The base form *hazırladık* is not used without one of those suffixes (ignore that this form is identical to the first person plural of past tense!!). This is how relative clauses are formed in Turkish.


----------



## Rallino

Al-Indunisiy said:


> So, the additional -ğı is to indicate that it is a relative clause?
> 
> ...



The entire -diği is a relative clause. It's both present and past tense. Only the context can help you decide which one it is.


----------



## e174043

macrotis said:


> *The sentence is grammatically incorrect.

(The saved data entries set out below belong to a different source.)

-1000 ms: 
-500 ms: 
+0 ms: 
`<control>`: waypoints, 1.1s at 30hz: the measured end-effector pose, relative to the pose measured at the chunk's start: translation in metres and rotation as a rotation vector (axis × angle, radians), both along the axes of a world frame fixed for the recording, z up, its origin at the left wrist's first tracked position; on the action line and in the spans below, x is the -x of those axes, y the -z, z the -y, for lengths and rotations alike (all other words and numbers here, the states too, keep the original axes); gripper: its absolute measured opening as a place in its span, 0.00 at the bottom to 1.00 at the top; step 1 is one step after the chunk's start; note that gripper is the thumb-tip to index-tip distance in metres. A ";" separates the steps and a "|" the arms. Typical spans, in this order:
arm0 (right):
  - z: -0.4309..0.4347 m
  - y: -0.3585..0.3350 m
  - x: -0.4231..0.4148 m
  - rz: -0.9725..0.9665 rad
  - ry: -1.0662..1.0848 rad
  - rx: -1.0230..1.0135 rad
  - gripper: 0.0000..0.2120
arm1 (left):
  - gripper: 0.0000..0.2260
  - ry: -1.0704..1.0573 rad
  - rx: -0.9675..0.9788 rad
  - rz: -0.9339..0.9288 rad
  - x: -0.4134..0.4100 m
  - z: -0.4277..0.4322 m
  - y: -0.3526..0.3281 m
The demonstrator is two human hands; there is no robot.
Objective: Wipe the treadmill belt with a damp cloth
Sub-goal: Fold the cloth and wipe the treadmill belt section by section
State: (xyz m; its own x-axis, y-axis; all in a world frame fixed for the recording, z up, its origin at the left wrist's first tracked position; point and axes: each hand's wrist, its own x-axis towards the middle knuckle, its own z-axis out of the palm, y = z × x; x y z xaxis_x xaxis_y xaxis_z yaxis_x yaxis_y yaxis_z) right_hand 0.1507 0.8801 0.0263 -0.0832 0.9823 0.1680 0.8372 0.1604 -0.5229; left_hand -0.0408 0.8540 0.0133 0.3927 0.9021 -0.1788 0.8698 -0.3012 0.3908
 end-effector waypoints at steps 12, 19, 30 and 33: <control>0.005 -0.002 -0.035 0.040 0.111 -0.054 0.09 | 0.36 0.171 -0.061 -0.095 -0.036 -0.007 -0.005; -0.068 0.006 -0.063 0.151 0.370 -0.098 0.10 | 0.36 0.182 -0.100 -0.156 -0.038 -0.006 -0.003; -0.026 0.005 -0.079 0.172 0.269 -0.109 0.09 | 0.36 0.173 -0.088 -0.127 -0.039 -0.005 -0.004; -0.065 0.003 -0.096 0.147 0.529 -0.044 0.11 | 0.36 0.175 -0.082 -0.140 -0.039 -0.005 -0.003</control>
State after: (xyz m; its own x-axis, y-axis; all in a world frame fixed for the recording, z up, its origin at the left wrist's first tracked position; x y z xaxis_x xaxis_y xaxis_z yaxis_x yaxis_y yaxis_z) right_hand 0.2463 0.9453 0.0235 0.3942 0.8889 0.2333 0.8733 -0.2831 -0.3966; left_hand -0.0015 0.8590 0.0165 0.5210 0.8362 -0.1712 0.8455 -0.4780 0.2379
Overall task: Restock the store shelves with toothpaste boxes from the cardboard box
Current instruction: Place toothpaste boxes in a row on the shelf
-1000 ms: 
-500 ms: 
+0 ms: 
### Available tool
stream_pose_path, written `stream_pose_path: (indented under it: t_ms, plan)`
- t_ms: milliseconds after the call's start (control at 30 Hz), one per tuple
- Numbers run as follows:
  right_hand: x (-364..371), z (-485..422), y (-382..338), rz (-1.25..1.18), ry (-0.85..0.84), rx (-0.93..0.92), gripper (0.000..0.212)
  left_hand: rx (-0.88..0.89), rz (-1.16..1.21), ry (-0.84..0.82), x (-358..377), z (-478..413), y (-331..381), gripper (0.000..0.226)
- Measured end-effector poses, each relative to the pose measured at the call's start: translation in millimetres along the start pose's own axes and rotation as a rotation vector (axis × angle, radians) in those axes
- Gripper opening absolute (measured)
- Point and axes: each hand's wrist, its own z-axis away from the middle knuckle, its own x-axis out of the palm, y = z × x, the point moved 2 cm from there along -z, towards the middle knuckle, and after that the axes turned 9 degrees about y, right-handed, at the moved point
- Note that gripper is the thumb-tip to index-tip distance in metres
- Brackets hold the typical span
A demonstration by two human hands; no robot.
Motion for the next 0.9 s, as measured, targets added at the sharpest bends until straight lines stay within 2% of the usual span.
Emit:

It could be corrected either by making the verb in the active voice*... öne sürdü.
> *or by putting Gazetesi in the genitive*
> ... Gazetesi*nin* hazırladığı ...
> (but not both at the same time)
> 
> *hazırla* : prepare, write up, draw up etc.
> *hazırladı*: he|she|it prepared
> *hazırladığı*: (that) he|she|it prepared
> 
> *hazırladığı dosya*: the file (that) he|she|it prepared
> *hazırladığı Türkiye dosyası*: the Turkey file he|she|it prepared
> 
> The form is called *sıfat-fiil* or *ortaç (belirtme ortacı*, to be more spesific), a subgroup of *fiilimsiler* or *eylemsiler *(pseudo-verbs).


 
I don't agree with you, unforunetely. It's not incorrect grammatically.Since, there is a comma before "hazırladığı". So you cannot make this verb active, if you make active this verb, the second verb cannot be related to the sentence.
I don't know how I can explain in English, but it's like the reduction in English. 

The government, implementing the new economic policies, reeleceted.
The newspaper,preparing the Turkish framework, .....


----------



## Rallino

e174043 said:


> I don't agree with you, unforunetely. It's not incorrect grammatically.Since, there is a comma before "hazırladığı". So you cannot make this verb active, if you make active this verb, the second verb cannot be related to the sentence.
> I don't know how I can explain in English, but it's like the reduction in English.
> 
> The government, implementing the new economic policies, reeleceted.
> The newspaper,preparing the Turkish framework, .....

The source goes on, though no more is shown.